Look for the word "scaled" in the records, and copy each line where it appears.

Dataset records
────────────────────
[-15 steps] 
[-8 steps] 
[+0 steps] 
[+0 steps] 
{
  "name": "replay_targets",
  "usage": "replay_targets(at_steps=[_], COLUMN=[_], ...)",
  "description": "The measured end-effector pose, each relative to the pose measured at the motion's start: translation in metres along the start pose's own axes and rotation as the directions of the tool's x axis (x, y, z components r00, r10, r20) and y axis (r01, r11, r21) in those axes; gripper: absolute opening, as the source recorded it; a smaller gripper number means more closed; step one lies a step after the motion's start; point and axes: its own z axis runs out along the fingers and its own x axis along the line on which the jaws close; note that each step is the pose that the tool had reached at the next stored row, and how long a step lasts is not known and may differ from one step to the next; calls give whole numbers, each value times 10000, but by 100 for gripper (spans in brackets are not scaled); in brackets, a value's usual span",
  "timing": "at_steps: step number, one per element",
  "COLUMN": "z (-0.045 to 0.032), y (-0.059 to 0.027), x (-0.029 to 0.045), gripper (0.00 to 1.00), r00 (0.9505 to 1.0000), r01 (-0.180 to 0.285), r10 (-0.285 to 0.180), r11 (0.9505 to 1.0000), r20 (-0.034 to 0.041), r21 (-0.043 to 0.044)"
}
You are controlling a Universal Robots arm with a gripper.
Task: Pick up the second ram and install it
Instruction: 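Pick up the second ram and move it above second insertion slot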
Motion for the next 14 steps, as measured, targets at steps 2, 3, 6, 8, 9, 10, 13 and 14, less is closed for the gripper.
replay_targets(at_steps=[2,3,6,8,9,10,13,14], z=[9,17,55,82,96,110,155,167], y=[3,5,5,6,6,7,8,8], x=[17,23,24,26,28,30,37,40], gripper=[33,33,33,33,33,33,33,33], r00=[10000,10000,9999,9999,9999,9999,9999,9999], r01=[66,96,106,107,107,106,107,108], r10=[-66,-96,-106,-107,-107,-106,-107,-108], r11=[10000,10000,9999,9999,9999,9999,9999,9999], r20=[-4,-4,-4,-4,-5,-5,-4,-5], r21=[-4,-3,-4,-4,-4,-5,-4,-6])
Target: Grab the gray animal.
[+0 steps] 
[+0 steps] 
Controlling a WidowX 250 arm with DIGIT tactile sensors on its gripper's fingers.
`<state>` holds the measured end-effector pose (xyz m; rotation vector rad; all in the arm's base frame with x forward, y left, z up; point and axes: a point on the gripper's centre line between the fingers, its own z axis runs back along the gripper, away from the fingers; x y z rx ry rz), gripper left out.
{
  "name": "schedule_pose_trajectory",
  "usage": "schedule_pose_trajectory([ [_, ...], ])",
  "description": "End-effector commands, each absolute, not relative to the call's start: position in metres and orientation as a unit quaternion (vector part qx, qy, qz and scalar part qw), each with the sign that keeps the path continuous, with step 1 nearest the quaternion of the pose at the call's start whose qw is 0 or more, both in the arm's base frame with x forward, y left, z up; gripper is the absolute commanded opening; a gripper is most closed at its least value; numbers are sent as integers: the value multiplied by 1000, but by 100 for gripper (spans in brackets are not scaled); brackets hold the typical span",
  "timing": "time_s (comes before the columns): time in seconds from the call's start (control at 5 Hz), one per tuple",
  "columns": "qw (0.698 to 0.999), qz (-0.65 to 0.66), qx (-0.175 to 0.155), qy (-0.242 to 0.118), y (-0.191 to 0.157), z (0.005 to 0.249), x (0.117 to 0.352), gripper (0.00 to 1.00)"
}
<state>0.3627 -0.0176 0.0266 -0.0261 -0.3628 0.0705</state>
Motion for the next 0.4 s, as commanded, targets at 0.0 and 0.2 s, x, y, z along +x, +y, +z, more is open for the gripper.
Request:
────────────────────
SOLVED PROBLEM
  "description": "The measured end-effector pose, each relative to the pose measured at the motion's start: translation in metres along the start pose's own axes and rotation as the directions of the tool's x axis (x, y, z components r00, r10, r20) and y axis (r01, r11, r21) in those axes; gripper: absolute opening, as the source recorded it; a smaller gripper number means more closed; step one lies a step after the motion's start; point and axes: its own z axis runs out along the fingers and its own x axis along the line on which the jaws close; note that each step is the pose that the tool had reached at the next stored row, and how long a step lasts is not known and may differ from one step to the next; calls give whole numbers, each value times 10000, but by 100 for gripper (spans in brackets are not scaled); in brackets, a value's usual span",
  "description": "End-effector commands, each absolute, not relative to the call's start: position in metres and orientation as a unit quaternion (vector part qx, qy, qz and scalar part qw), each with the sign that keeps the path continuous, with step 1 nearest the quaternion of the pose at the call's start whose qw is 0 or more, both in the arm's base frame with x forward, y left, z up; gripper is the absolute commanded opening; a gripper is most closed at its least value; numbers are sent as integers: the value multiplied by 1000, but by 100 for gripper (spans in brackets are not scaled); brackets hold the typical span",

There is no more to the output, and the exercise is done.